In the Swiss city famous for its private banks, luxury watchmakers and fancy boutiques, people began lining up at 5:00 am (0300 GMT) Saturday, according to the association Caravane de Solidarite, the main organiser of the event.
By the time the distribution at Geneva's Vernets hockey stadium began four hours later, the queue of people, most wearing masks and standing two metres (six feet) apart, stretched and wound for about 1.5 kilometres (1 mile).
Organisers said they believed at least as many people had showed up as a week earlier, when well over 2,000 took part.
"We're in a bit of a crescendo," Silvana Mastromatteo, head of Caravane de Solidarite, told AFP, adding that Saturday's distribution was the sixth the organisation had set up since the crisis began, with more and more people showing up each time.
"We need food," Silvia Mango, a 64-year-old from the Philippines, said after waiting for three hours under a hot spring sun.
"Everything is just so much more difficult since the crisis began," she said, adjusting the scarf draped over her mouth and nose, and acknowledged this is her second time accepting a hand-out.
'Immediately fragilised'
Switzerland introduced a range of emergency measures in mid-March, including closing restaurants and most other businesses, to combat the spread of the novel coronavirus, which to date has killed more than 1,500 people out of more than 30,000 infected in the Alpine nation.
While the country has begun gradually lifting measures, the nearly two-month shutdown has had particularly dire consequences for undocumented workers and other vulnerable groups already living on the edge.
According to Switzerland's Federal Statistics Office, around eight percent of the Swiss population, or some 660,000 people, are considered to live in poverty, out of around one million living in a precarious situation.
"We know this population exists," said Isabelle Widmer, who is in charge of coordinating the City of Geneva's response to the crisis and who on Saturday was providing support to the food drive.
"But it has been astonishing to see how this population was so immediately fragilised by this crisis," she said, as volunteers donning fluorescent yellow and orange vests stacked bags of food behind tables topped with bottles of disinfectant.
COVID-19 tests
Around 1,500 large shopping bags filled with rice, pasta instant coffee, cereal and other goods have been prepared and line the walls of the large entrance hall and fill a nearby hall.
In addition, a large pile of reserves tower in one corner next to mountains of empty bags, ready to be filled if needed.
And if the food supplies run out, 20-franc coupons will be handed out, said Patrick Wieland of the Doctor Without Borders charity, a co-organiser of Saturday's event that goes by its French acronym MSF.

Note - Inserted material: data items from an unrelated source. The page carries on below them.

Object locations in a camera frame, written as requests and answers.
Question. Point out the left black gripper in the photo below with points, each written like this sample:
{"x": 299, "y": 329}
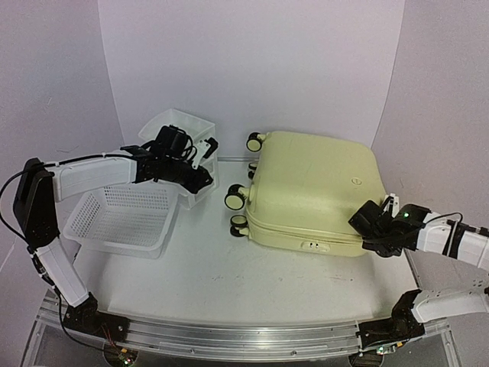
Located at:
{"x": 203, "y": 176}

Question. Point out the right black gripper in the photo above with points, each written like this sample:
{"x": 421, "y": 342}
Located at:
{"x": 367, "y": 245}

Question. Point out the pale yellow hard suitcase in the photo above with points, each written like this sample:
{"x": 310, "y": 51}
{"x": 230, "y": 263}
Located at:
{"x": 304, "y": 189}

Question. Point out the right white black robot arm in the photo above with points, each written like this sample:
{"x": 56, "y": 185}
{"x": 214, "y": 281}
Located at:
{"x": 452, "y": 257}

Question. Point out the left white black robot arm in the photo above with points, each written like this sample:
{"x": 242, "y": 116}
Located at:
{"x": 171, "y": 157}

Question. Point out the white plastic drawer organizer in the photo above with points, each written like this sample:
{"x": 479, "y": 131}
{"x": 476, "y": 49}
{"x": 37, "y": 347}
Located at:
{"x": 199, "y": 130}

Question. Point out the white perforated plastic basket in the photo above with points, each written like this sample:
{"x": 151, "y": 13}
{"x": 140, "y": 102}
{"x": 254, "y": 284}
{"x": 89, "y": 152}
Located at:
{"x": 131, "y": 219}

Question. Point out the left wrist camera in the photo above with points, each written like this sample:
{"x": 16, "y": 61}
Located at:
{"x": 204, "y": 149}

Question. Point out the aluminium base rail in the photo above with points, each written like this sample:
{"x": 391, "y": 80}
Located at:
{"x": 280, "y": 343}

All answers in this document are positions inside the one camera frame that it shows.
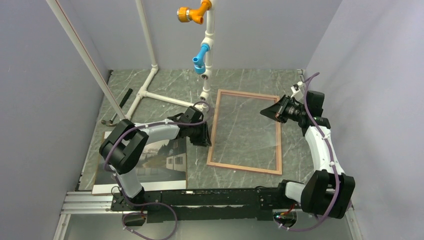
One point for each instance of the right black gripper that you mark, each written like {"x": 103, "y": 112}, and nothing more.
{"x": 275, "y": 111}

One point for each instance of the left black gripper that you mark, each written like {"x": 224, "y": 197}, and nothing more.
{"x": 204, "y": 139}

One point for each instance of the pink wooden picture frame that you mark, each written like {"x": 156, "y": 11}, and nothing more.
{"x": 280, "y": 149}

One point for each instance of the clear glass pane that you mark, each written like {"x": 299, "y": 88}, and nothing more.
{"x": 245, "y": 132}

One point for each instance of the photo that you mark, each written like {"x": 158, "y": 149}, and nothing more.
{"x": 161, "y": 166}

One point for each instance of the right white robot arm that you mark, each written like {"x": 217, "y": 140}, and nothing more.
{"x": 328, "y": 192}

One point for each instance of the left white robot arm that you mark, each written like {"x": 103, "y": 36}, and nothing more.
{"x": 122, "y": 148}

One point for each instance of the white PVC pipe stand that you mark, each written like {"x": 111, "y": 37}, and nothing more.
{"x": 143, "y": 93}

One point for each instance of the blue nozzle fitting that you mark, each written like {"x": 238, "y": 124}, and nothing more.
{"x": 198, "y": 60}

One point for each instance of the orange nozzle fitting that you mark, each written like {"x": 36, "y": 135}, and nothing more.
{"x": 187, "y": 14}

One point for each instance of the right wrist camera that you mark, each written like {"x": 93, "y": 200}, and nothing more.
{"x": 298, "y": 90}

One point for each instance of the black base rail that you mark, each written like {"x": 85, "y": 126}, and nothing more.
{"x": 259, "y": 203}

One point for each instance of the aluminium extrusion rail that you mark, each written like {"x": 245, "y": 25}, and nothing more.
{"x": 82, "y": 202}

In addition to food, MSF is offering free COVID-19 tests to people showing symptoms, said Wieland, who is in charge of MSF's COVID-19 response in Switzerland.
Mastromatteo said there was no requirement for recipients to prove they were in need.
"It is not easy to stand in this line and ask for help," she said, insisting that "anyone who is here is here because they are in need."
Miguel Martinez, a 27-year-old undocumented restaurant worker from Colombia in the queue, lamented that "the virus has upended everything. There is no work. Nothing."
He said it was frustrating to have to accept handouts, but said he had no choice.
"The restaurants have received assistance, but not me. I have nothing to eat."
'We have nothing'
Odmaa Myagmarjavzanlkham, a 27-year-old undocumented migrant from Mongolia, also said she had nowhere else to turn, since she could no longer find work cleaning houses, and all of her husband´'gardening jobs had also disappeared.
"There is no work. We can't find the food," she said.
Usually the couple sends most of the money the make back to Mongolia where their five-year-old son still lives with his grandmother, but now they cannot even cover their rent, she said.
"It is so expensive here, and we have nothing."
A survey conducted of some 550 of those queueing for food a week ago showed that more than half were undocumented, but nearly a third had a residence permit and nearly four percent were Swiss nationals.
That survey also showed that 3.4 percent of those questioned said they had already tested positive for COVID-19, said Wieland, pointing out that that is three times the percentage seen in Geneva overall.
He pointed out that many of those hardest-hit by the crisis live in cramped quarters, sometimes with a dozen family members squeezed into a small apartment, making them more vulnerable to infection.
"There is poverty in Geneva that usually is quite hidden, under the radar," he said.
"Obviously, with the coronavirus crisis, everything just becomes a lot more visible."